Restate verbatim the span of lines below between the line with "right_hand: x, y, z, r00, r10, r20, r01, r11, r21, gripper" and the line with "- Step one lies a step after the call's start", including those two lines, and only that span.

--- GIVEN INFORMATION ---

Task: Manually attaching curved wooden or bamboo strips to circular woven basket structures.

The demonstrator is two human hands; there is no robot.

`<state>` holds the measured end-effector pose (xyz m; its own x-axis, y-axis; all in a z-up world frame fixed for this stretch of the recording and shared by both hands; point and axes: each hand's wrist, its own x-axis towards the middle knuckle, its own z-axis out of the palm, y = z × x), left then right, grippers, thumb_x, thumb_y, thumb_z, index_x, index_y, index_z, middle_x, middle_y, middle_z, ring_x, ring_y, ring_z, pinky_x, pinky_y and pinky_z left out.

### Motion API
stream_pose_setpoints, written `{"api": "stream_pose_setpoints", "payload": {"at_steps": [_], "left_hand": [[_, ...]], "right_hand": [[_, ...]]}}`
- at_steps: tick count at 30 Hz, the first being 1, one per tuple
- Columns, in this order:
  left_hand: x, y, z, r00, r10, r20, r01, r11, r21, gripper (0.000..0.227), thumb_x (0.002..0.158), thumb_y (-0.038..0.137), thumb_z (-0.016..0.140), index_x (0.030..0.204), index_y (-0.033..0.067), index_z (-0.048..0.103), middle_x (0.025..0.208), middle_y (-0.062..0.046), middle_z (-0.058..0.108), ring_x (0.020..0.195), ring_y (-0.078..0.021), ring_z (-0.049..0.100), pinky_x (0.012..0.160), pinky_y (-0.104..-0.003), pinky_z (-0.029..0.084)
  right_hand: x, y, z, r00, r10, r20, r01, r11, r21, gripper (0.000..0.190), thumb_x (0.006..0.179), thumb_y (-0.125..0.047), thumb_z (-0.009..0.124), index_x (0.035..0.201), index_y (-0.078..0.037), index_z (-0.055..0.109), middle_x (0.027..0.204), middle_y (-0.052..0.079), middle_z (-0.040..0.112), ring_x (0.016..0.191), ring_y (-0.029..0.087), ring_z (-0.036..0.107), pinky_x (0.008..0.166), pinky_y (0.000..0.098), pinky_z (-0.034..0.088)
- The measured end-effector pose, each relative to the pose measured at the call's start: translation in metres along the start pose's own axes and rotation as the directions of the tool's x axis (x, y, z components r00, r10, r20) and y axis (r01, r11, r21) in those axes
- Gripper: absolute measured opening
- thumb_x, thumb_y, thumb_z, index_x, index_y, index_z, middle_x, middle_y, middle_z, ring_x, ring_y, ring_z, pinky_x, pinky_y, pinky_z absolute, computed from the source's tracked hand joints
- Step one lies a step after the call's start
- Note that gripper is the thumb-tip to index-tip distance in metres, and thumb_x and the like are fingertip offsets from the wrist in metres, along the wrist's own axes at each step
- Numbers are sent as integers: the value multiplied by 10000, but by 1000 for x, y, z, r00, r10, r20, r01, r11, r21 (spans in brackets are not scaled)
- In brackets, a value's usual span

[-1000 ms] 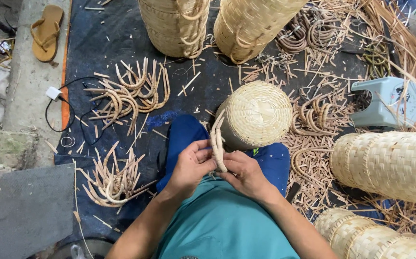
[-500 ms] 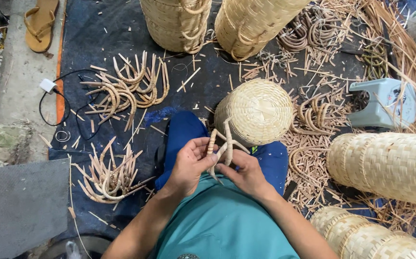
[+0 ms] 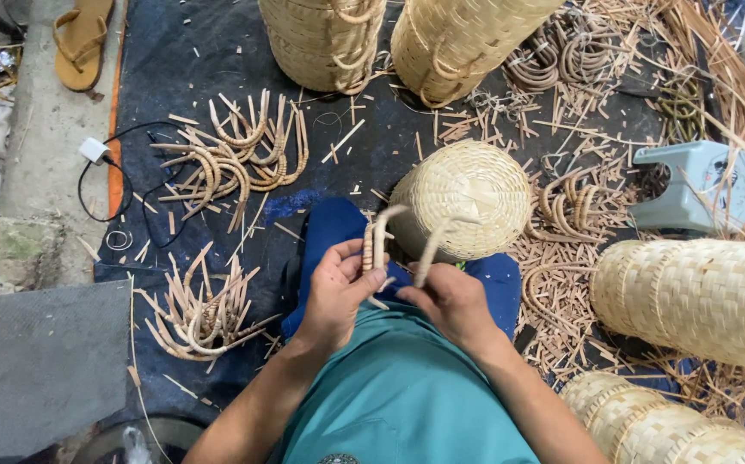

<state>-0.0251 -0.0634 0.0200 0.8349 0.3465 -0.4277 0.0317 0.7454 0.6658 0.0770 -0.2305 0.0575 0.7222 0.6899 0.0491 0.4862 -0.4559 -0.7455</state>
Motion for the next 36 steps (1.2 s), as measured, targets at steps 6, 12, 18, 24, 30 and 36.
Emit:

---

**RESPONSE:**
  right_hand: x, y, z, r00, r10, r20, r01, r11, r21, gripper (0.000..0.190), thumb_x (0.006..0.179), thumb_y (-0.125..0.047), thumb_z (-0.009..0.124), index_x (0.035..0.201), index_y (-0.078..0.037), index_z (-0.055..0.109), middle_x (0.027..0.204), middle_y (-0.052..0.079), middle_z (-0.040..0.112), ring_x (0.016..0.191), ring_y (-0.029..0.087), ring_z (-0.036..0.107), pinky_x (0.008..0.166), pinky_y (0.000..0.098), pinky_z (-0.034..0.088)
- The measured end-effector pose, each relative to the pose measured at the call's start: translation in metres along the start pose's own axes and rotation as the directions of the tool's x axis (x, y, z components r00, r10, r20) and y axis (r01, r11, r21) in those axes
- Gripper: absolute measured opening
- thumb_x, thumb_y, thumb_z, index_x, index_y, index_z, middle_x, middle_y, middle_z, ring_x, ring_y, ring_z, pinky_x, pinky_y, pinky_z absolute, computed from the source's tracked hand joints
- Step one lies a step after the call's start

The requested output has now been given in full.